- Task brief
Repeat the data exactly, please; no pictures belong in the copy.

- Dataset extract
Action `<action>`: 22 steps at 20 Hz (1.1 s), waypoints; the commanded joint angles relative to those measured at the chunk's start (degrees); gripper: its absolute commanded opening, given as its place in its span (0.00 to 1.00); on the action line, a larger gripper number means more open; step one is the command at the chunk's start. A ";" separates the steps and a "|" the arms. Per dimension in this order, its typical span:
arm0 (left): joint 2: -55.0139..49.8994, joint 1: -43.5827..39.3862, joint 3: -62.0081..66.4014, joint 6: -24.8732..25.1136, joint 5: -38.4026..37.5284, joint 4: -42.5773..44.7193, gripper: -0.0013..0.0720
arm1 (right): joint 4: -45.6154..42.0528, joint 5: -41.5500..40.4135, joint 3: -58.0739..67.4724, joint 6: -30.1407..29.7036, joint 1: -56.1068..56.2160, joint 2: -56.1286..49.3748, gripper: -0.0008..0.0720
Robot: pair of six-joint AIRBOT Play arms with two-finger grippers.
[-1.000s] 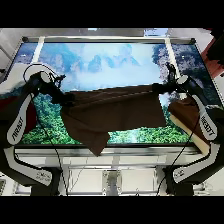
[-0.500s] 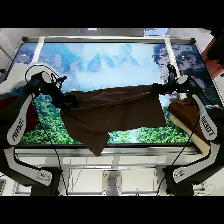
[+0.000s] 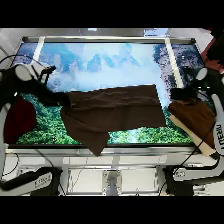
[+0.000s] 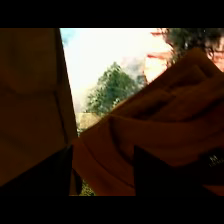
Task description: Fold the shirts.
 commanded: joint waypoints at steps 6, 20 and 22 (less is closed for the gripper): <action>19.89 -2.49 -39.19 -6.12 13.68 -22.34 0.95 | 1.79 3.91 0.13 0.37 -2.93 5.31 0.62; 18.84 -19.71 -46.93 -23.04 38.80 -18.73 0.86 | 9.51 0.66 0.13 -2.58 -2.93 9.73 0.62; 17.16 -19.71 -47.21 -23.17 39.36 -18.49 0.84 | 10.36 0.42 0.13 -2.97 -2.93 9.73 0.62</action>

- Answer to this problem
Action `<action>`: 22 steps at 20 Hz (1.1 s), waypoints; the commanded joint angles relative to those measured at the chunk's start (degrees); gripper: its absolute commanded opening, given as its place in its span (0.00 to 1.00); on the action line, a larger gripper number means more open; step one is the command at the chunk's start. A ";" separates the steps and a "|" the arms. Per dimension in this order, its typical span:
arm0 (left): joint 2: -55.0139..49.8994, joint 1: -43.5827..39.3862, joint 3: -62.0081..66.4014, joint 6: -24.8732..25.1136, joint 5: -38.4026..37.5284, joint 4: -42.5773..44.7193, gripper: -0.0013..0.0720
arm1 (right): joint 4: -45.6154..42.0528, joint 5: -41.5500..40.4135, joint 3: -58.0739..67.4724, joint 6: -30.1407..29.7036, joint 1: -56.1068..56.2160, joint 2: -56.1286..49.3748, gripper: -0.0008..0.0720
Robot: pair of six-joint AIRBOT Play arms with two-finger grippers.
[-1.000s] 
[-0.500s] 
[+0.000s] 
[+0.000s] 
Task description: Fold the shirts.
 commanded: joint waypoints at steps 6, 20 and 22 (less is closed for the gripper): <action>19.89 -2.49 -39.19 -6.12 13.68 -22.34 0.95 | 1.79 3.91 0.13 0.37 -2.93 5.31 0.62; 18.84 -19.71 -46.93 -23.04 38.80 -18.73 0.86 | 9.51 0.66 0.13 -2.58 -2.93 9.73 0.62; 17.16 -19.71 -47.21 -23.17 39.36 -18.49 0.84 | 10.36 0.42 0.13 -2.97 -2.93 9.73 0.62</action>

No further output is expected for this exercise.